A questo punto, che dire di quel quarto di popolazione che può godersi senza problemi una coppa di fragole con la panna (in modo naturale)?

Facciamo poi chiarezza riguardo ad un altro punto fondamentale: in determinati prodotti caseari, il lattosio presenta concentrazioni addirittura inferiori allo 0,01% in virtù del loro processo produttivo comprensivo di fermentazione e stagionatura; ne deriva che i formaggi a pasta dura ed extra-dura ed erborinati sono generalmente tollerati dagli ipolattasici. Inoltre oggi esistono in commercio delle versioni di formaggi freschi a pasta molle, i quali classicamente contengono un buon residuo di lattosio, ottenuti mediante un procedimento grazie al quale viene aggiunto l’enzima lattasi, rendendoli pronti per il consumo di tutti.

Due parole dal punto di vista della nutrizione umana.
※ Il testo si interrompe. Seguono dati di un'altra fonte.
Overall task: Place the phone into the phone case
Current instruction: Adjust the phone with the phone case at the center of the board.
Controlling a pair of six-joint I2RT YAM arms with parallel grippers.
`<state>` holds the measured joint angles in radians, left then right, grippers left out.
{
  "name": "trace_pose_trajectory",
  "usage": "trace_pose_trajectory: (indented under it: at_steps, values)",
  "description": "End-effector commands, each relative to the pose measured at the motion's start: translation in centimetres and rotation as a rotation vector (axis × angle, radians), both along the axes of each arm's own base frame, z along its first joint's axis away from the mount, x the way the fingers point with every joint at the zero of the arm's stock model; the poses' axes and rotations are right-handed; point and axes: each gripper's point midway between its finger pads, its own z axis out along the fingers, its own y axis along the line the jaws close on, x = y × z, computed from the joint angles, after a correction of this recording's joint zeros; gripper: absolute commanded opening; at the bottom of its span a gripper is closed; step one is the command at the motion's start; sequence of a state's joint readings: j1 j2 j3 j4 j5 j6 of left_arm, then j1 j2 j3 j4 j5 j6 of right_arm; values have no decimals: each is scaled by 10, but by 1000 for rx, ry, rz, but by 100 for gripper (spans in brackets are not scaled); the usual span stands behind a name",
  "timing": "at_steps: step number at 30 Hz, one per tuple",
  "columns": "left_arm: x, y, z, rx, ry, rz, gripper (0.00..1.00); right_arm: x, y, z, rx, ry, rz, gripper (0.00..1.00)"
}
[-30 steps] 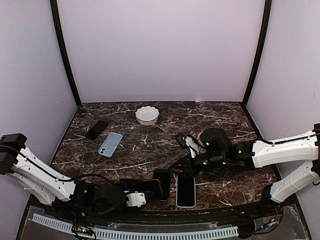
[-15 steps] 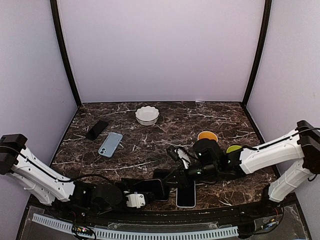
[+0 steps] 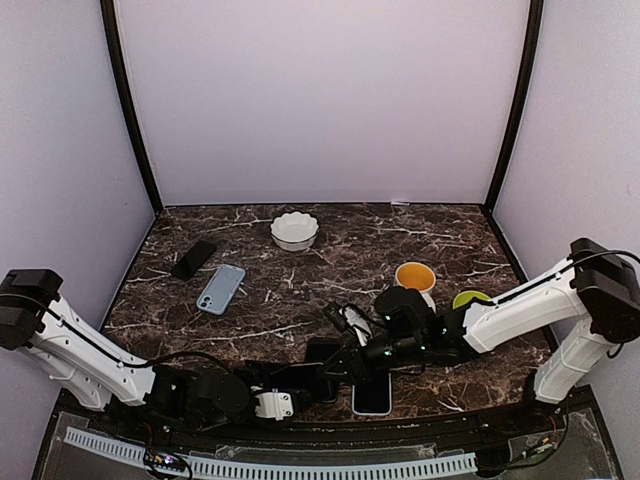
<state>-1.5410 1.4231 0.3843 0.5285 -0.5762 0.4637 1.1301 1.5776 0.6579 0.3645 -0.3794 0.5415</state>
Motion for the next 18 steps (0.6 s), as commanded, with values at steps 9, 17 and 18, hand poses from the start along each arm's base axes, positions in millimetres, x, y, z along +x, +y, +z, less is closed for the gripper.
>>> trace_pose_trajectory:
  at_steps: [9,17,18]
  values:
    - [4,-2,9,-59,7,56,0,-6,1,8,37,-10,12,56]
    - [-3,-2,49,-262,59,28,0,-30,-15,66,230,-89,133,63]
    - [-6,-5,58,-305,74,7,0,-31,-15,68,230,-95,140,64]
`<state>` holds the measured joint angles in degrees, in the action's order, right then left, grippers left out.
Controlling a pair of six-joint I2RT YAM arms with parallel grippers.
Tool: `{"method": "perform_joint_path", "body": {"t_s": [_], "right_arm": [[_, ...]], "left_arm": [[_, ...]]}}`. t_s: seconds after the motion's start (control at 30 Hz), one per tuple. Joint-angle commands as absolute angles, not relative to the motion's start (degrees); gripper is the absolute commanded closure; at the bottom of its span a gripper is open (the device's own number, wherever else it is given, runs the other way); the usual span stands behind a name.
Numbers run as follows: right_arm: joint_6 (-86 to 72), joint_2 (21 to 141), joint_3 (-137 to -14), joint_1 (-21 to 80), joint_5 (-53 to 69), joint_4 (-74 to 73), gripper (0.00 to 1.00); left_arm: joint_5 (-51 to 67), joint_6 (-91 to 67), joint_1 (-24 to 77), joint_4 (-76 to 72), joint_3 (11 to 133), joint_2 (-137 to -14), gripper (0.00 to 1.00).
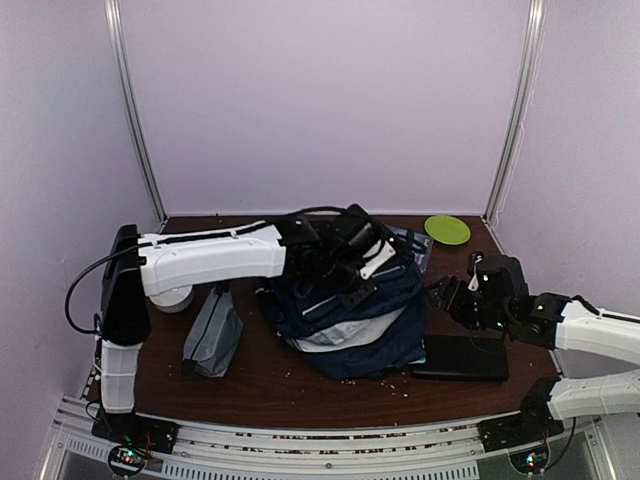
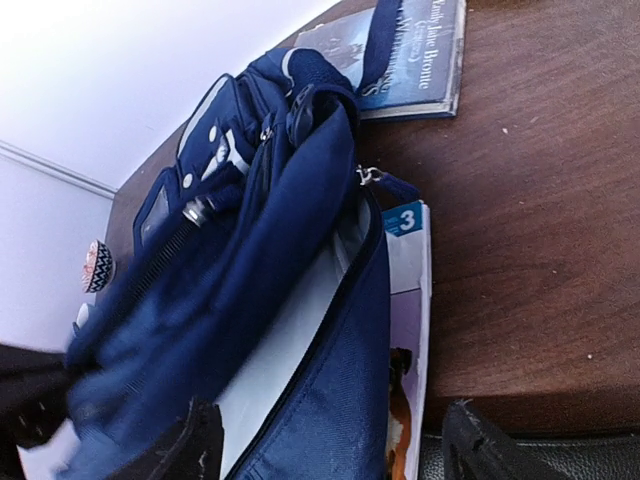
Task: Pack the student bag
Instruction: Adjust the student bag at the center of the board.
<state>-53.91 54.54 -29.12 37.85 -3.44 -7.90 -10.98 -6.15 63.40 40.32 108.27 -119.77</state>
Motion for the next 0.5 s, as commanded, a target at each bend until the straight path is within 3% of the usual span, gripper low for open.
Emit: {"method": "perform_joint_path", "body": {"t_s": [0.0,0.27,0.47], "right_arm": [[-49.19,59.24,-33.06,37.53,1.53,-3.11,0.26],[-48.84,73.55,-41.18,38.07,8.32,4.88,0.27],[-48.29,75.3,-43.12,39.15,8.04,5.09,0.27]], "left_arm": [[-10.04,-13.38,52.6,34.32,105.52,-110.57,1.0],[-9.51,-13.75,45.15,34.66,107.73,-109.81,1.0],[-6.69,-14.44,42.54,34.91,110.19,-114.64,1.0]]}}
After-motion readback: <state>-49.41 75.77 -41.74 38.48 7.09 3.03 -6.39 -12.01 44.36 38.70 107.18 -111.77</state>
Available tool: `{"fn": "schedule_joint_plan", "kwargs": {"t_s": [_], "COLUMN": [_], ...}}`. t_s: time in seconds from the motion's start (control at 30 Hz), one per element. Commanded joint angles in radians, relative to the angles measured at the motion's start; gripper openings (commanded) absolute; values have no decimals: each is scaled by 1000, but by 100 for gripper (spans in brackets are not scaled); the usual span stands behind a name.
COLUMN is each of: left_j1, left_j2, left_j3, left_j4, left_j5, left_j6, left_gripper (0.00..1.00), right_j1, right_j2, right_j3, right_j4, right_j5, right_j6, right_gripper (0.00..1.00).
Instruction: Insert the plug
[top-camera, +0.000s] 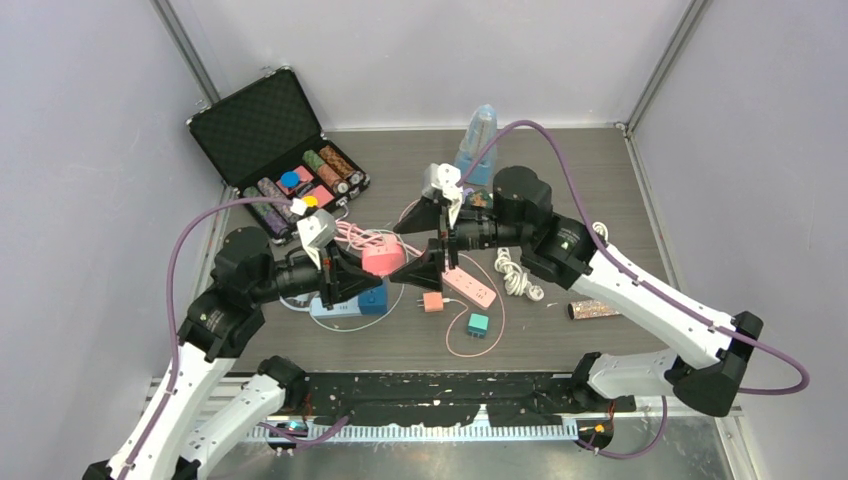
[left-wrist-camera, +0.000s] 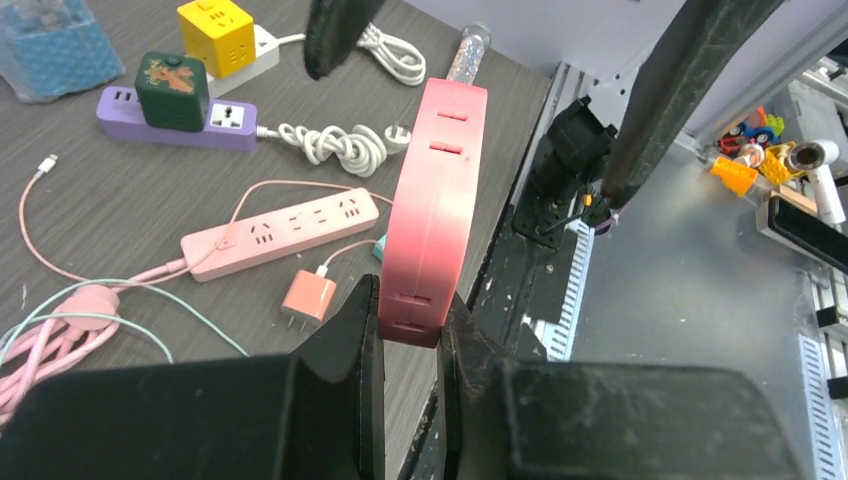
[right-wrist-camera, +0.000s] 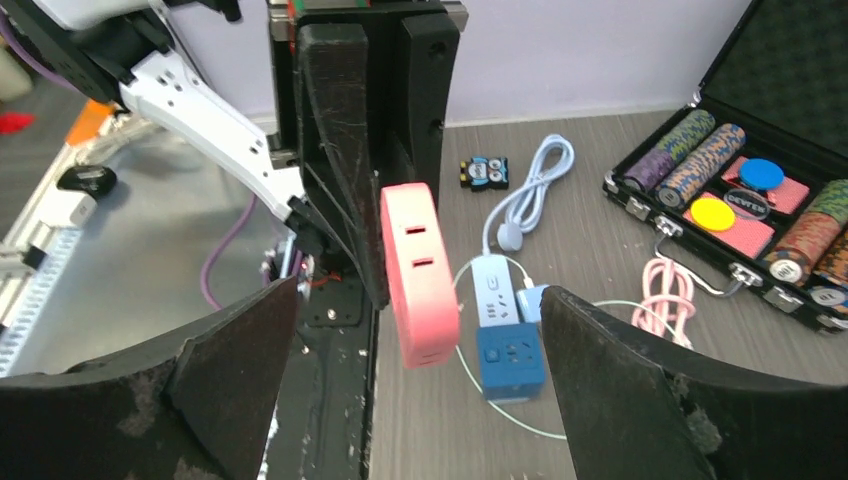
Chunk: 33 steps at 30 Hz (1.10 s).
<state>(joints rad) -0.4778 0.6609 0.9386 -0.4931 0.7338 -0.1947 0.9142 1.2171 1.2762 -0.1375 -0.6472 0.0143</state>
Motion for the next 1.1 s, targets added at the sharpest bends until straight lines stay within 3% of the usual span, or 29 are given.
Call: {"fn": "schedule_joint_plan", "kwargs": {"t_s": [0.0, 0.3, 0.53, 0.8, 1.07], "left_j1": [2, 2, 3, 2, 2], "left_j2": [26, 69, 64, 42, 37], "left_j3": [77, 107, 102, 104, 105], "left_j4": [-132, -230, -235, -232, -230], "left_j5": [19, 37, 23, 20, 26], "left_j6": [155, 250, 255, 251, 250], "left_gripper": [0, 0, 0, 0, 0], "right_j1": [4, 38, 75, 86, 93], "right_j2": [70, 234, 303, 335, 371], "right_j3": [154, 354, 428, 480, 515], "right_j4": [-287, -494, -583, -644, -675], "right_j5": [7, 55, 71, 38, 39], "right_j6": [-177, -291, -325, -349, -353], "right_gripper": [95, 87, 66, 51, 51]}}
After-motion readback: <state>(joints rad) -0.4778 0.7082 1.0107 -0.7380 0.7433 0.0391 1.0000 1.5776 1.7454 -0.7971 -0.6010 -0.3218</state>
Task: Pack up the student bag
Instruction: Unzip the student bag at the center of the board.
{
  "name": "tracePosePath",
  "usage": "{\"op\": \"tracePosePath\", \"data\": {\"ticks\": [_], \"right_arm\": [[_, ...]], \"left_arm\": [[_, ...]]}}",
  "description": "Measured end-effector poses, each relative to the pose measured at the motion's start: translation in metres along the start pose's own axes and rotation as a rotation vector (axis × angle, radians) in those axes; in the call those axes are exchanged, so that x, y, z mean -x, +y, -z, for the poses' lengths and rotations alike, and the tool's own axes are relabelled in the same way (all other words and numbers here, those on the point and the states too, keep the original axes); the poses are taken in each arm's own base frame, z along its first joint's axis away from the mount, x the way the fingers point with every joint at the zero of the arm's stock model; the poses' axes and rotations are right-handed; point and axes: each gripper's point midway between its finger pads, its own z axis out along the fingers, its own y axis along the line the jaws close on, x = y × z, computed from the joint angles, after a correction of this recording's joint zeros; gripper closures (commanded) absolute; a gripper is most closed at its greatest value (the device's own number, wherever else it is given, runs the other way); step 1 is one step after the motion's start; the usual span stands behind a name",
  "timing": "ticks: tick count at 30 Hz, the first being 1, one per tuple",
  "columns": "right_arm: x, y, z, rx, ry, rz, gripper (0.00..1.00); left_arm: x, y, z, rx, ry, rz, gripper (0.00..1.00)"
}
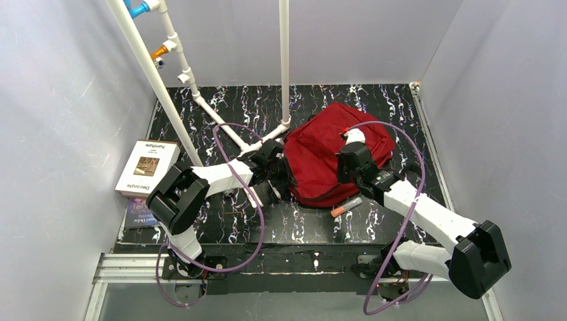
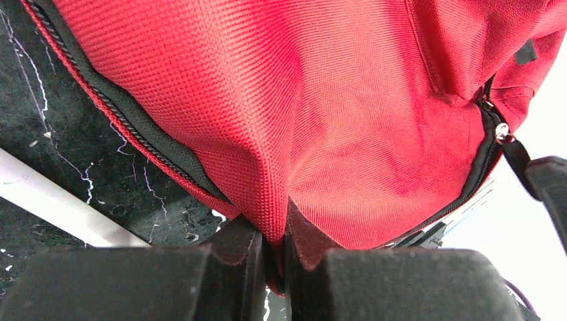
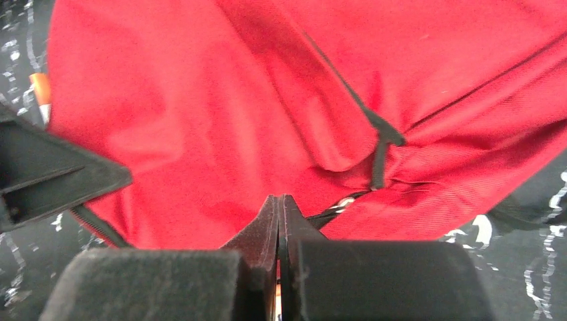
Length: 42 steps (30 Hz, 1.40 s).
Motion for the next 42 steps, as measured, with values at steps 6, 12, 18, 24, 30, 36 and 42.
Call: {"op": "tracePosePath", "data": {"ticks": [6,12,18,24,30,36,42], "right_arm": [[-0.015,0.044,0.003,0.197,0.078,-0.160,0.99],[-0.054,0.101,0.024,0.411,0.191,-0.288,0.99],[-0.049,0.101,0.029,0.408,0.168,-0.304,0.99],[-0.037,0.092,0.031,0.379,0.124,-0.196,0.61],[-0.050,0.088,0.037,0.388,0.175,-0.103,0.30],[-0.024,0.052,0.042,0.209,0.158,-0.171,0.14],[-0.011,-0.019,0.032,0.011,0.132,-0.483,0.21]], "left_arm": [[0.001,-0.001,-0.002,-0.003,0.003,0.021,1.00],[0.013,-0.013,-0.007,-0.019,-0.014,0.029,1.00],[0.016,-0.021,-0.008,-0.056,-0.015,-0.011,0.50],[-0.009,-0.002,0.029,-0.073,-0.010,-0.093,0.02],[-0.010,-0.032,0.093,-0.218,-0.060,-0.185,0.05],[-0.018,-0.053,0.087,-0.241,-0.005,-0.226,0.27],[-0.052,-0.086,0.038,-0.172,0.105,-0.447,0.44]]}}
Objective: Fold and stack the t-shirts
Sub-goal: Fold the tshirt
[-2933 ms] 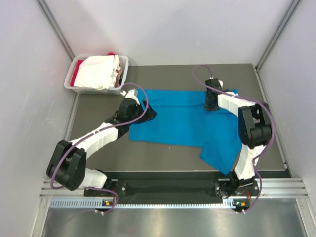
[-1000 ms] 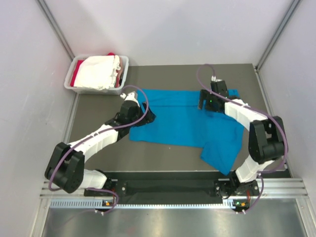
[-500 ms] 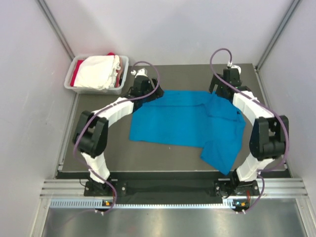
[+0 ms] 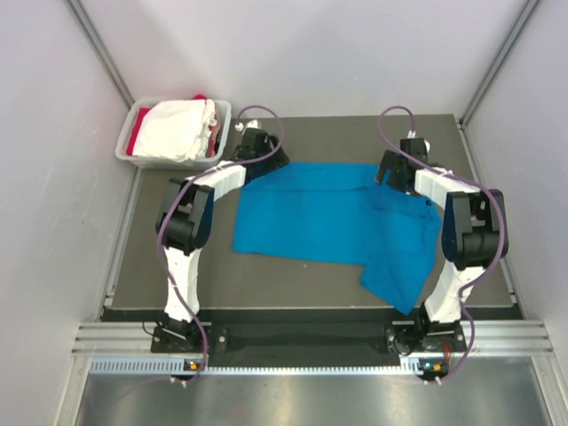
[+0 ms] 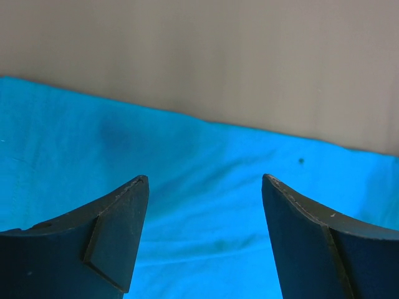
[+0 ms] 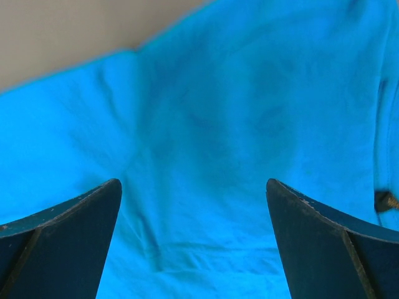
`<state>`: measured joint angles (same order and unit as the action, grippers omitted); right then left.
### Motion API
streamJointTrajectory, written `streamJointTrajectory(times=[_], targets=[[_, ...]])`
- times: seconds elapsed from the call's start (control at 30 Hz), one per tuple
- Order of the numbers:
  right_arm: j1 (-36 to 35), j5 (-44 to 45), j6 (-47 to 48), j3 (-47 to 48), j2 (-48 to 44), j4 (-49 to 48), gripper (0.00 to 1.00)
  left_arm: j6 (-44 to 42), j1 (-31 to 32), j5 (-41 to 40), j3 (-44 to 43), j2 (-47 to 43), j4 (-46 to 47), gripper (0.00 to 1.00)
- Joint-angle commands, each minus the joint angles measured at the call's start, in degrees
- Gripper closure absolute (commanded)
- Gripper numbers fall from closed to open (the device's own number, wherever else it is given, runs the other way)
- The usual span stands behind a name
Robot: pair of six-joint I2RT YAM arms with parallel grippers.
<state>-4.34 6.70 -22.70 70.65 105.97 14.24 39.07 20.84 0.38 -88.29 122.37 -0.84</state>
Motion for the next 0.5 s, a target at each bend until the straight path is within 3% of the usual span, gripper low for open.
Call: streamJointTrajectory(times=[0.0, 0.27, 0.47], targets=[[0.12, 0.68, -0.33, -4.55, -4.37, -1.15, 0.0, -0.92, -0.98, 1.37, -2.76, 0.59, 1.02, 0.22], [0.29, 0.16, 0.72, -9.39, -7.35, -0.62, 0.0, -1.01, -0.89, 1.9, -2.68, 0.77, 1.11, 0.23], [0.21, 0.59, 1.96, -2.73, -10.96, 1.84, 0.0, -2.16, -0.89, 1.9, -4.17, 1.03, -2.75, 0.23]])
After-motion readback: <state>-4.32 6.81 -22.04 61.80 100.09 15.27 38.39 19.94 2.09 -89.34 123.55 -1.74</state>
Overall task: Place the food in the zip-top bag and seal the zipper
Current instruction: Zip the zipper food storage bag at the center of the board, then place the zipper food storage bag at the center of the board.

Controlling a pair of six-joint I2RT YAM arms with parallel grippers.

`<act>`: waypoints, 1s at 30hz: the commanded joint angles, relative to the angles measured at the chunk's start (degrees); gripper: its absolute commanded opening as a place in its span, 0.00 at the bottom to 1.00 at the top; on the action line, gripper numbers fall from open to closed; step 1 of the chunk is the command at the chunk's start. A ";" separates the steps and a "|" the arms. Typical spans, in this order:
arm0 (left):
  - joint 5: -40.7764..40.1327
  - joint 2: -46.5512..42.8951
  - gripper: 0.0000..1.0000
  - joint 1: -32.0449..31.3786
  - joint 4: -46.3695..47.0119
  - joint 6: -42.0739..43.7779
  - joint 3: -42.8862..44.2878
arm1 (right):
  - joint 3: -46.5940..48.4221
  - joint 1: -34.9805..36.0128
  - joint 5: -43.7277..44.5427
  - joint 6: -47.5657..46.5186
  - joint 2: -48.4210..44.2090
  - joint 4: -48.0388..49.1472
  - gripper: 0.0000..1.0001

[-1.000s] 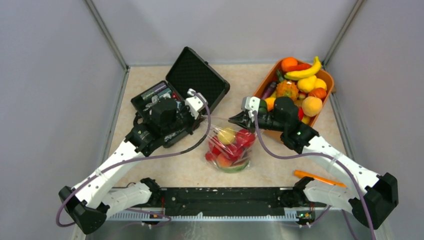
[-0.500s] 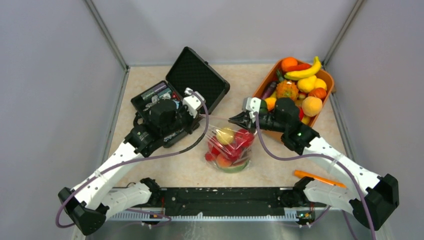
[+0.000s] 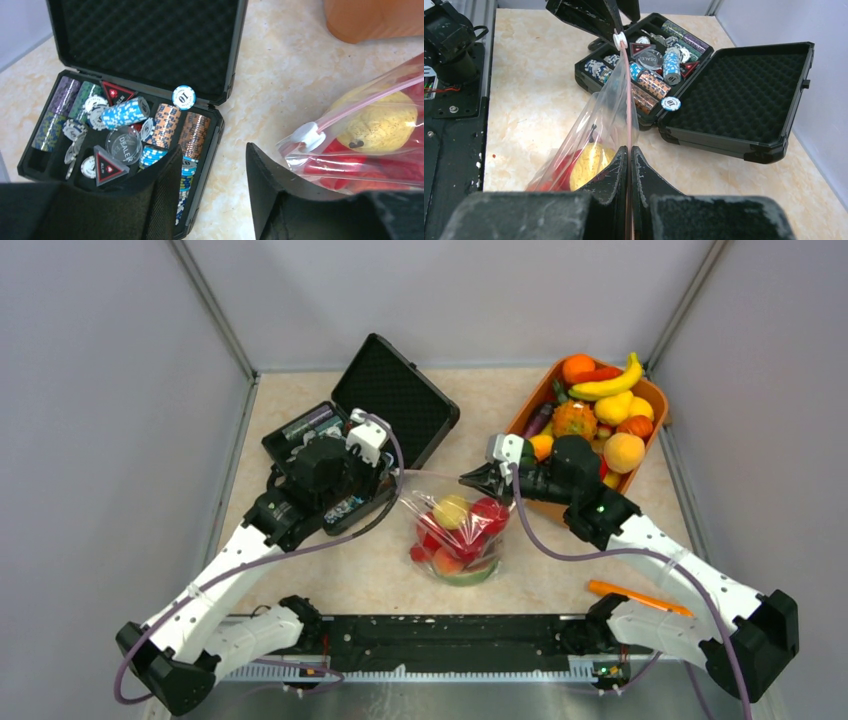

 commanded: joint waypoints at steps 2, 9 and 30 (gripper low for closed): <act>-2.49 -4.15 0.57 1.00 3.38 -2.95 -0.61 | 0.18 0.28 1.27 0.85 -1.69 2.31 0.00; -4.04 -5.59 0.76 1.42 5.29 -5.71 -1.00 | -0.11 0.28 6.14 2.43 -1.47 4.67 0.00; -9.25 -4.99 0.99 1.62 11.46 -16.00 -4.38 | 5.75 0.30 26.74 9.67 2.24 0.66 0.49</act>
Il latte è considerato una buona fonte di proteine complete, ovvero recanti tutti gli amminoacidi essenziali e certamente una fonte di calcio di facile assimilazione, anche se un numero sempre maggiore di evidenze avvalora l’ipotesi che si tratti di un alimento bilanciato e completo solo nelle prime fasi di vita del mammifero, e non per un consumo da parte dell’adulto.

Di qui, una curiosità: la composizione del latte materno cambia a seconda delle esigenze nutrizionali del piccolo mammifero e dello stato nutrizionale della mamma, modificando il proprio contenuto in zucchero (il latte umano è dolcissimo, si pensi che oltre l’80% della sua composizione a 3 mesi dalla nascita è dovuto a glucidi, di cui oltre l’80% è costituito da lattosio!) e proteine e grassi durante l’intero periodo di allattamento al seno. Ad oggi nei paesi occidentali tra i più consumati vi è certamente il latte vaccino, che se da una parte contiene micronutrienti preziosi, è anche fonte di acidi organici e proteine; questi, se in eccesso, favoriscono la demineralizzazione delle ossa anziché un’azione protettiva verso l’osteoporosi, al contrario di quanto sembrerebbe suggerire la sua composizione abbondante in calcio e vitamina D; si suggerisce oggi di non abusare di questo alimento o dei suoi derivati, privilegiando, se si opta verso un loro consumo, prodotti caseari freschi e magari con un tenore di grassi ridotto (per limitare l’assunzione di grassi saturi e colesterolo, nemici della nostra salute).

In quest’ottica, sappiamo oramai latte e suoi derivati per la prevenzione dell’osteoporosi non servono poi a molto, nonostante claim pubblicitari di valore più o meno scientifico; o meglio, non servono a molto se non si cura l’alimentazione nel suo complesso.

Privilegiare il consumo di alimenti vegetali, come verdure a foglia verde, cavoli e broccoli e crucifere in generale, cereali integrali e legumi, a cui associare un’attività fisica moderata che ponga nella giusta sollecitazione le ossa, ed una esposizione solare corretta, è molto più vantaggioso a medio e lungo termine.